WORK INSTRUCTIONS: Leave out the pictures, then return the records word for word.

STORED DATA:
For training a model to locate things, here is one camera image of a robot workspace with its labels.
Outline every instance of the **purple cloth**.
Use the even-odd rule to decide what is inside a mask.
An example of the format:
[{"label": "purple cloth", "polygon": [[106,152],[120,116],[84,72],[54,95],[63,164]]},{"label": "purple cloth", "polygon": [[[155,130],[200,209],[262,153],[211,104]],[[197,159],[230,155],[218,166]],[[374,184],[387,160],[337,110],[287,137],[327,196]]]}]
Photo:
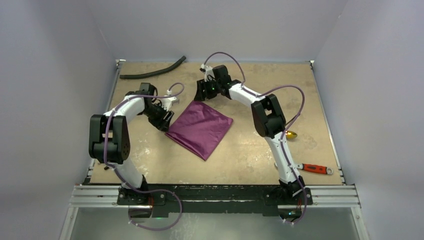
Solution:
[{"label": "purple cloth", "polygon": [[203,102],[192,101],[165,135],[206,161],[232,123]]}]

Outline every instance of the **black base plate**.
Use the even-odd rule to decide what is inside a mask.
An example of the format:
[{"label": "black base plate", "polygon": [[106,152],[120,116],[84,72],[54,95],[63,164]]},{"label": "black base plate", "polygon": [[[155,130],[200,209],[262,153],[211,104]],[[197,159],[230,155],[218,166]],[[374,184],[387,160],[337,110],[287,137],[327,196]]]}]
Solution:
[{"label": "black base plate", "polygon": [[[149,190],[166,189],[174,192],[182,201],[184,213],[228,213],[228,214],[262,214],[263,216],[279,216],[278,205],[294,205],[299,198],[304,205],[304,194],[300,192],[290,199],[282,199],[274,193],[280,185],[224,185],[224,184],[148,184]],[[313,204],[311,190],[307,204]],[[166,218],[169,213],[178,213],[180,206],[172,194],[155,192],[139,194],[120,188],[118,205],[148,205],[154,202],[151,216]]]}]

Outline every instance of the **white panel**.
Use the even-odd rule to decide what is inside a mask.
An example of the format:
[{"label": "white panel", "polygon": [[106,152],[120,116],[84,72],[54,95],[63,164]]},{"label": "white panel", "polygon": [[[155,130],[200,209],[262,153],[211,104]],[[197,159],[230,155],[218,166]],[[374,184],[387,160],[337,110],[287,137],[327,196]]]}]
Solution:
[{"label": "white panel", "polygon": [[[116,59],[315,59],[347,0],[89,0]],[[229,60],[216,56],[213,60]]]},{"label": "white panel", "polygon": [[422,239],[424,2],[350,0],[316,81],[371,239]]},{"label": "white panel", "polygon": [[115,61],[83,0],[0,3],[0,239],[58,239]]}]

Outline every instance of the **floor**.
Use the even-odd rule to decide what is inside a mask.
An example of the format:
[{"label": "floor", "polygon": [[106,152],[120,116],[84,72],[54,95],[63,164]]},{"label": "floor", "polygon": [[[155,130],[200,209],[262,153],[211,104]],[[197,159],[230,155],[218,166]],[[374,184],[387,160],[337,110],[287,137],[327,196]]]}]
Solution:
[{"label": "floor", "polygon": [[[209,63],[211,66],[225,64],[231,78],[242,80],[237,65],[233,63]],[[152,72],[169,66],[166,62],[126,62],[121,74]],[[172,107],[173,121],[193,100],[196,81],[204,76],[199,71],[201,63],[183,63],[177,69],[143,80],[119,79],[111,107],[122,101],[129,91],[138,90],[140,83],[151,83],[158,88],[159,95],[175,82],[185,84],[179,96],[180,103]],[[303,89],[306,96],[303,112],[290,130],[298,137],[288,145],[296,163],[307,163],[331,167],[333,175],[322,175],[300,171],[307,185],[341,185],[336,157],[329,137],[325,117],[321,108],[312,70],[308,64],[242,63],[246,86],[263,93],[283,84],[294,84]],[[286,119],[298,111],[301,95],[295,89],[280,89],[274,94]],[[266,141],[260,137],[253,124],[251,109],[224,96],[205,101],[210,107],[233,118],[234,122],[221,143],[207,161],[203,161],[179,144],[173,142],[151,126],[145,116],[137,116],[128,125],[131,152],[130,158],[148,183],[167,184],[278,184],[278,172]],[[96,163],[91,183],[119,183],[115,174]]]}]

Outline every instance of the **white wall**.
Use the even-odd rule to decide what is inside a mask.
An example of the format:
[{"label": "white wall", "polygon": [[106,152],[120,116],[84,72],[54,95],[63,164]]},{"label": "white wall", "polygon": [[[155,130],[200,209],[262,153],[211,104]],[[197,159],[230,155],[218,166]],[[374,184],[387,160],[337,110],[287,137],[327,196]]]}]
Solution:
[{"label": "white wall", "polygon": [[423,239],[424,2],[349,0],[314,71],[374,240]]},{"label": "white wall", "polygon": [[88,2],[116,59],[293,62],[317,57],[347,0]]},{"label": "white wall", "polygon": [[115,61],[83,0],[0,1],[0,239],[58,239]]}]

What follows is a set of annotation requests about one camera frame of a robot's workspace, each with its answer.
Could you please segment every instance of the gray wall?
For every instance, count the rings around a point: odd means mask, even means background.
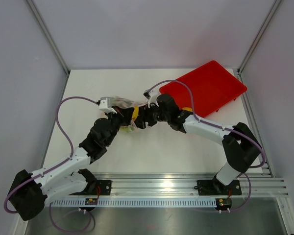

TASK RESPONSE:
For training a model to locate things, here is one camera image of a robot workspace with its labels.
Outline every instance of the **purple cloth**.
Use the even-odd rule to decide what is inside a mask.
An example of the format:
[{"label": "purple cloth", "polygon": [[106,152],[120,116],[84,72],[54,95],[63,164]]},{"label": "purple cloth", "polygon": [[[155,130],[200,209],[262,153],[211,104]],[[197,159],[230,155],[218,166]],[[374,184],[387,160],[337,110],[287,137],[327,196]]]}]
Photo:
Solution:
[{"label": "purple cloth", "polygon": [[203,102],[192,101],[165,135],[206,161],[232,123]]}]

Outline every instance of the **black base plate**.
Use the even-odd rule to decide what is inside a mask.
An example of the format:
[{"label": "black base plate", "polygon": [[106,152],[120,116],[84,72],[54,95],[63,164]]},{"label": "black base plate", "polygon": [[[155,130],[200,209],[262,153],[211,104]],[[197,159],[230,155],[218,166]],[[374,184],[387,160],[337,110],[287,137],[327,196]]]}]
Solution:
[{"label": "black base plate", "polygon": [[[149,190],[166,189],[174,192],[182,201],[184,213],[228,213],[228,214],[262,214],[263,216],[279,216],[278,205],[294,205],[299,198],[304,205],[304,194],[300,192],[290,199],[282,199],[274,193],[280,185],[224,185],[224,184],[148,184]],[[313,204],[311,190],[307,204]],[[166,218],[169,213],[178,213],[180,206],[172,194],[155,192],[139,194],[120,188],[118,205],[148,205],[154,202],[151,216]]]}]

Outline every instance of the **white panel**.
Use the even-odd rule to decide what is inside a mask.
An example of the format:
[{"label": "white panel", "polygon": [[106,152],[120,116],[84,72],[54,95],[63,164]]},{"label": "white panel", "polygon": [[[155,130],[200,209],[262,153],[211,104]],[[197,159],[230,155],[218,166]],[[374,184],[387,160],[337,110],[287,137],[327,196]]]}]
Solution:
[{"label": "white panel", "polygon": [[[116,59],[315,59],[347,0],[89,0]],[[229,60],[216,56],[213,60]]]},{"label": "white panel", "polygon": [[422,239],[424,2],[350,0],[316,81],[371,239]]},{"label": "white panel", "polygon": [[115,61],[83,0],[0,3],[0,239],[58,239]]}]

Outline every instance of the **floor**.
Use the even-odd rule to decide what is inside a mask.
An example of the format:
[{"label": "floor", "polygon": [[106,152],[120,116],[84,72],[54,95],[63,164]]},{"label": "floor", "polygon": [[[155,130],[200,209],[262,153],[211,104]],[[197,159],[230,155],[218,166]],[[374,184],[387,160],[337,110],[287,137],[327,196]]]}]
Solution:
[{"label": "floor", "polygon": [[[209,63],[211,66],[225,64],[231,78],[242,80],[237,65],[233,63]],[[152,72],[169,66],[166,62],[126,62],[121,74]],[[172,107],[173,121],[193,100],[196,81],[204,76],[199,71],[201,63],[183,63],[177,69],[143,80],[119,79],[111,107],[122,101],[129,91],[138,90],[140,83],[151,83],[158,88],[159,95],[175,82],[185,84],[179,96],[180,103]],[[303,89],[306,96],[303,112],[290,130],[298,137],[288,145],[296,163],[307,163],[331,167],[333,175],[322,175],[300,171],[307,185],[341,185],[336,157],[329,137],[325,117],[321,108],[312,70],[308,64],[242,63],[246,86],[263,93],[283,84],[294,84]],[[286,119],[298,111],[301,95],[295,89],[280,89],[274,94]],[[266,141],[260,137],[253,124],[251,109],[224,96],[205,101],[210,107],[233,118],[234,122],[221,143],[207,161],[203,161],[179,144],[173,142],[151,126],[145,116],[137,116],[128,125],[131,152],[130,158],[148,183],[167,184],[278,184],[278,172]],[[96,163],[91,183],[119,183],[115,174]]]}]

Outline every instance of the **white wall**.
Use the even-odd rule to decide what is inside a mask.
An example of the format:
[{"label": "white wall", "polygon": [[106,152],[120,116],[84,72],[54,95],[63,164]]},{"label": "white wall", "polygon": [[[155,130],[200,209],[262,153],[211,104]],[[197,159],[230,155],[218,166]],[[374,184],[387,160],[337,110],[287,137],[327,196]]]}]
Solution:
[{"label": "white wall", "polygon": [[423,239],[424,2],[349,0],[314,71],[374,240]]},{"label": "white wall", "polygon": [[88,2],[116,59],[293,62],[317,57],[347,0]]},{"label": "white wall", "polygon": [[115,61],[83,0],[0,1],[0,239],[58,239]]}]

What follows is a set of annotation requests about one camera frame of a robot's workspace, each with its answer.
Could you please segment every instance of the gray wall?
For every instance, count the rings around a point: odd means mask, even means background.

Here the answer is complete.